Below are the entries to work from; restate word for word the portion that opens with the line containing "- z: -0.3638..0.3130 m" and closes with the line containing "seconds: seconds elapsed", keeping both.

[Stored data entries]
□ □ □ □
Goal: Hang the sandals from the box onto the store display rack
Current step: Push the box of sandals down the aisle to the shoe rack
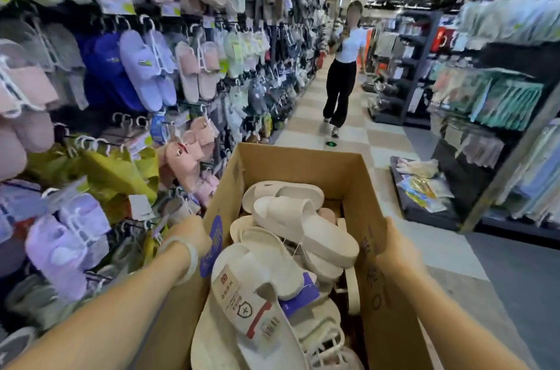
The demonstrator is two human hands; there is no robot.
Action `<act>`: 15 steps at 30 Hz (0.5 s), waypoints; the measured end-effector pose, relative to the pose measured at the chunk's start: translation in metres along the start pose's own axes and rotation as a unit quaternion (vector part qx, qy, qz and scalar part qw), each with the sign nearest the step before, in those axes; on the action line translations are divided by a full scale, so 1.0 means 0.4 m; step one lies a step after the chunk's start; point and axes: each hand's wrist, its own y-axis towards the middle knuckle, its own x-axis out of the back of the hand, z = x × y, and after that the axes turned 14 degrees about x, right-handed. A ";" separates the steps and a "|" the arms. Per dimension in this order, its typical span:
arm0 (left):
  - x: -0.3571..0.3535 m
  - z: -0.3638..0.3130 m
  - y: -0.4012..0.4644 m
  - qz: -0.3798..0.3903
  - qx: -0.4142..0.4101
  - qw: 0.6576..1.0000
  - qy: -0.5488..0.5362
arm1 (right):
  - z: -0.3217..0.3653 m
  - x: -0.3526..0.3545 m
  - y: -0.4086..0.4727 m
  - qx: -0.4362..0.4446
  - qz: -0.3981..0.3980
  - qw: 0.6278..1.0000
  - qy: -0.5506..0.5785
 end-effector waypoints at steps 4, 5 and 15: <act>-0.035 -0.130 0.145 -0.006 -0.005 1.000 0.027 | -0.044 -0.066 0.219 0.001 -0.002 0.999 0.046; -0.041 -0.158 0.176 -0.007 -0.002 0.999 0.034 | -0.053 -0.082 0.265 0.001 0.001 0.998 0.056; -0.033 -0.373 0.462 -0.007 0.049 0.995 0.081 | -0.064 -0.179 0.707 0.003 0.036 0.994 0.100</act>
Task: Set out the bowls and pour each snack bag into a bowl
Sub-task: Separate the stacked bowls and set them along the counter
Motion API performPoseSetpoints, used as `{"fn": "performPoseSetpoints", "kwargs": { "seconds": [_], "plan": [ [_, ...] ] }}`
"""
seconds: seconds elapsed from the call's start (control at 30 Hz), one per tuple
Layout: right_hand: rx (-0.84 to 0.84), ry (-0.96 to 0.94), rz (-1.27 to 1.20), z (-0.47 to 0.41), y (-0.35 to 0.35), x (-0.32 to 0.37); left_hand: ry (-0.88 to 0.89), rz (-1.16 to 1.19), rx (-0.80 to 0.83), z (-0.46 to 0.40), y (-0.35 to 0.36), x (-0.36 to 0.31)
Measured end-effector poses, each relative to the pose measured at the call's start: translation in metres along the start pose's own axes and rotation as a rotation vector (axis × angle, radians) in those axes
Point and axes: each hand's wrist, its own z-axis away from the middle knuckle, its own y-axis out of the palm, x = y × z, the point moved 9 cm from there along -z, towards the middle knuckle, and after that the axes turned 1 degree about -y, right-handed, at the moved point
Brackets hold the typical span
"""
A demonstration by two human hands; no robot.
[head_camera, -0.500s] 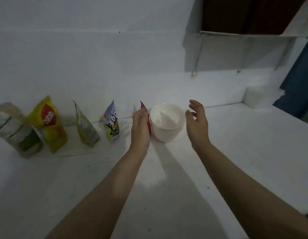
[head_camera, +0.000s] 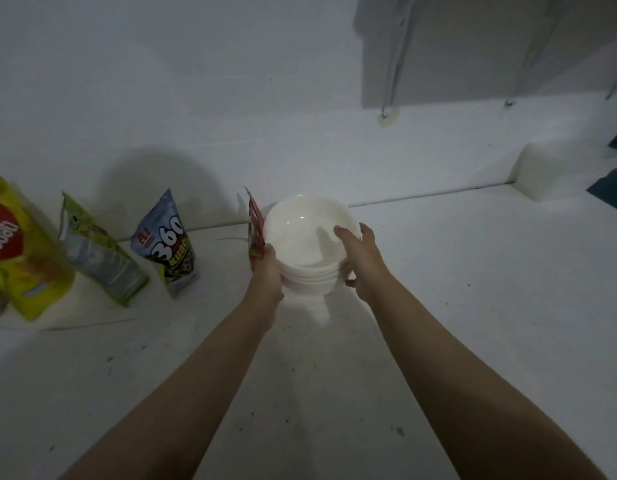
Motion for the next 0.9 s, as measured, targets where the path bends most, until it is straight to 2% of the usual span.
{"fn": "performPoseSetpoints", "kwargs": {
  "seconds": [0.13,0.33,0.5,0.67,0.9],
  "plan": [
    [0.027,0.061,-0.009,-0.01,0.003,-0.007,0.043,-0.042,0.039,-0.002,0.001,0.0],
    [-0.033,-0.083,0.087,0.022,-0.007,-0.001,0.084,-0.058,0.046,0.027,-0.008,0.002],
    [0.019,-0.146,0.089,0.084,-0.004,0.004,0.267,-0.013,0.036,0.079,-0.041,-0.001],
    [0.197,-0.132,0.173,0.148,0.044,-0.011,0.533,0.028,0.004,0.136,-0.116,-0.001],
    [0.442,-0.113,0.312,0.216,0.172,-0.048,0.556,0.043,-0.23,0.182,-0.278,0.017]
  ]
}}
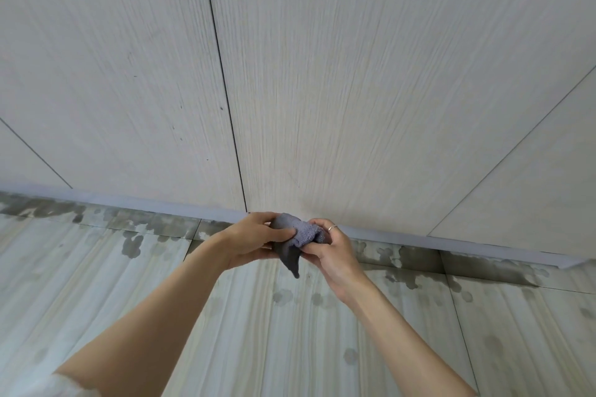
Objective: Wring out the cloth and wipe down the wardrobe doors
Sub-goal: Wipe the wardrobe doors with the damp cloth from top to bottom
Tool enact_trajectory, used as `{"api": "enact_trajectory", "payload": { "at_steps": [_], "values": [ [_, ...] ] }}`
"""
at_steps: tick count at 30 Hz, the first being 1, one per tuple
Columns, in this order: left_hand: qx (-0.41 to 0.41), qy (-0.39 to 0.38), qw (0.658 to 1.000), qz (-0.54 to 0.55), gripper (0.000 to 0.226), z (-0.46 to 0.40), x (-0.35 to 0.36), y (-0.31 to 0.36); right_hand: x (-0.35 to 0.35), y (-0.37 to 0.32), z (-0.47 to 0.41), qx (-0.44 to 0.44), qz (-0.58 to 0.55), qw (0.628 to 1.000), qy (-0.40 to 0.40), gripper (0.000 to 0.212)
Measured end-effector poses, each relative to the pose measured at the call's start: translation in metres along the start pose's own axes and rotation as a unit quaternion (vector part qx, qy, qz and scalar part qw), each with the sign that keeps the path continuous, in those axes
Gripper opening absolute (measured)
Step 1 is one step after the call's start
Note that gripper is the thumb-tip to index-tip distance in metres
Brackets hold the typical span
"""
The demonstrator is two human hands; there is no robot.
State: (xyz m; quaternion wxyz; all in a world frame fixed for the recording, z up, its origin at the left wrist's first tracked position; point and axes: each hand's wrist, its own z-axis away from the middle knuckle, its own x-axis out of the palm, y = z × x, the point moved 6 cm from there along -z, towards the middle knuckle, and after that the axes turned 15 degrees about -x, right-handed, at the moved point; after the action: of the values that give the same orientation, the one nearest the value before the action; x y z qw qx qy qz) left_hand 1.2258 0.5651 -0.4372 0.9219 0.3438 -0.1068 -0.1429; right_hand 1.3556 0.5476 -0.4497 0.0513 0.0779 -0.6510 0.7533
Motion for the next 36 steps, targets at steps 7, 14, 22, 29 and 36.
{"api": "enact_trajectory", "payload": {
  "at_steps": [7,14,22,29,36],
  "values": [
    [0.093,0.211,0.954,-0.193,0.009,0.010,-0.016,0.018,0.002,0.008,0.008,0.067,-0.067,0.993,-0.067,0.023],
    [0.104,0.167,0.975,-0.106,0.038,0.019,-0.011,0.027,0.004,-0.005,0.000,-0.065,0.182,0.980,-0.051,0.030],
    [0.049,0.165,0.950,0.261,0.029,0.019,-0.046,0.024,0.001,-0.095,0.001,-0.504,0.463,0.716,0.138,0.038],
    [0.002,0.142,0.908,0.394,0.085,0.016,-0.090,0.014,0.025,-0.107,-0.033,-0.620,0.518,0.575,0.130,0.029],
    [0.002,0.117,0.938,0.327,0.103,0.008,-0.087,0.038,0.045,0.011,-0.063,-0.521,0.694,0.494,-0.055,0.040]
  ]
}}
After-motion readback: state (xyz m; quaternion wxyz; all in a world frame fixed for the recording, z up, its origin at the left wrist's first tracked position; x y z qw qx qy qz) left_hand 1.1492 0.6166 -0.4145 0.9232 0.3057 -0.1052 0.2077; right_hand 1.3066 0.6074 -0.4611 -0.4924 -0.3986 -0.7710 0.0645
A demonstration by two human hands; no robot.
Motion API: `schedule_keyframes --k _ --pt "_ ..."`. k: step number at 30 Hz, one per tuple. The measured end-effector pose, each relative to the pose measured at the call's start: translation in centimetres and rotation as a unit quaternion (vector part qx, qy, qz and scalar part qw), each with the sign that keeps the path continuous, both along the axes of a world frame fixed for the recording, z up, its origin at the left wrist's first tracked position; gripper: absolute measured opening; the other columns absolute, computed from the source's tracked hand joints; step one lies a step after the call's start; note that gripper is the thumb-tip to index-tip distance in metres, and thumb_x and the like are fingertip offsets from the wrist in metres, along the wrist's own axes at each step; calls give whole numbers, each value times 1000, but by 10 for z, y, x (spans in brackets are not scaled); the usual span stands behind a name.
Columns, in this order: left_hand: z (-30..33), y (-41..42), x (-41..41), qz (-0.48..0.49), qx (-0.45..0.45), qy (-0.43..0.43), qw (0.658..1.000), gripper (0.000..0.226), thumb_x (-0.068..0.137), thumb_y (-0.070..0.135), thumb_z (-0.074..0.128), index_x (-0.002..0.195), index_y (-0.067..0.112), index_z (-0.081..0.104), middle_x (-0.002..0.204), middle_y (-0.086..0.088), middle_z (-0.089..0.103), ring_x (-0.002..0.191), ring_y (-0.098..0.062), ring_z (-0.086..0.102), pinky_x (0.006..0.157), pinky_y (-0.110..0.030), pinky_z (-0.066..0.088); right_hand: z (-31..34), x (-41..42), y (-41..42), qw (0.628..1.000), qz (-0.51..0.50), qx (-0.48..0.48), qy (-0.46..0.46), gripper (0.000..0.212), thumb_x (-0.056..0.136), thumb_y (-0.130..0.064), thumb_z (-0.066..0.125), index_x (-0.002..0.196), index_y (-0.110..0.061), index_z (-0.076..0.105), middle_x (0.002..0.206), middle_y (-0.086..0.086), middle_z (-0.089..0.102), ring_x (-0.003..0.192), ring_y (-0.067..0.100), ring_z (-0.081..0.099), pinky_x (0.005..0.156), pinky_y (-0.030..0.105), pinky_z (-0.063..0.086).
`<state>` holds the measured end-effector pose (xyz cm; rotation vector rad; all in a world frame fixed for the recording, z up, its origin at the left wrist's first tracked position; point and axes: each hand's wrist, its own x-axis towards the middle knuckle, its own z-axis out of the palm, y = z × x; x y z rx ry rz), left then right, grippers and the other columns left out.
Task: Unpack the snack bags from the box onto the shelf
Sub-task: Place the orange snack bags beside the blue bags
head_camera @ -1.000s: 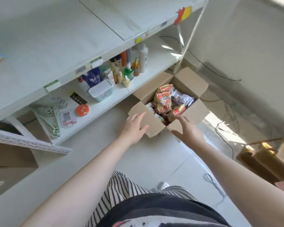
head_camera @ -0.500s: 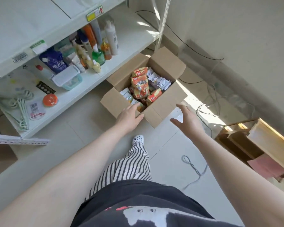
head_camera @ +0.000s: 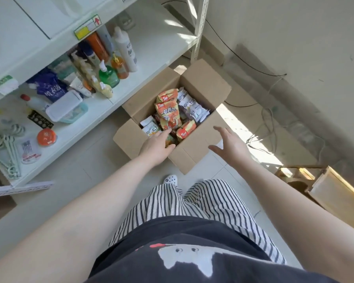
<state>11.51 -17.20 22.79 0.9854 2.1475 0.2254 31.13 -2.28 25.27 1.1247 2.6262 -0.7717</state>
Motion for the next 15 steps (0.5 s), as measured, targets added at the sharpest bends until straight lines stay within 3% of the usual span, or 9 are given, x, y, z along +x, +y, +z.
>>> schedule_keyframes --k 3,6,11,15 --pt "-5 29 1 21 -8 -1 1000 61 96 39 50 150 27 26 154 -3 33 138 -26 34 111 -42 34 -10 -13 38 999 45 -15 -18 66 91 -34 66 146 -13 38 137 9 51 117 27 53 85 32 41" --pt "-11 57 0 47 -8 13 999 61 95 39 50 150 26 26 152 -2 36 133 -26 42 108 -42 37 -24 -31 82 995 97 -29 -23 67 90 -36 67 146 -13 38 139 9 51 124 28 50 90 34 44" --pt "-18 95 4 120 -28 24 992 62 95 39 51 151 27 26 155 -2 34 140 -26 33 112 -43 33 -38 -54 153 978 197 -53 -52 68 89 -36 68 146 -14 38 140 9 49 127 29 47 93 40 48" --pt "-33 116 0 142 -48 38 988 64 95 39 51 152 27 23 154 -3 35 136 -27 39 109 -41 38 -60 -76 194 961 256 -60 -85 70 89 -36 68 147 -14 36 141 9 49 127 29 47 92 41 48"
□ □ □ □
ANSWER TO THIS PROBLEM:
  - z: -0.3638..0.3130 m
  - y: -0.4012..0.4644 m
  - qz: -0.3798..0.3903
  - qx: -0.4142..0.4101
  - qw: 0.6576..1.0000
  - qy: -0.5488..0.5362
arm1 (right):
  - z: -0.3217..0.3653 m
  - x: -0.3526..0.3545 m
  - y: -0.4086..0.4727 m
  - qx: -0.4362..0.4446
  - qz: -0.3981..0.3980
  - qw: 0.6278..1.0000
  - qy: -0.5506..0.5785
 end-effector waypoints at steps 4, 5 and 15: <act>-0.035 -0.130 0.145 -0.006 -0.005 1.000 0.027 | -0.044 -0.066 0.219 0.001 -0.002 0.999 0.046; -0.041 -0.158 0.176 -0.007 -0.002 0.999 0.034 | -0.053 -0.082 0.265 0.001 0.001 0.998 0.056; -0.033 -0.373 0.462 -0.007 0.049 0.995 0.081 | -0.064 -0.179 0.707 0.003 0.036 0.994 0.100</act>
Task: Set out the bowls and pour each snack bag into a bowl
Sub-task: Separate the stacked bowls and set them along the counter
Motion API performPoseSetpoints, used as `{"fn": "performPoseSetpoints", "kwargs": { "seconds": [_], "plan": [ [_, ...] ] }}`
"""
seconds: seconds elapsed from the call's start (control at 30 Hz), one per tuple

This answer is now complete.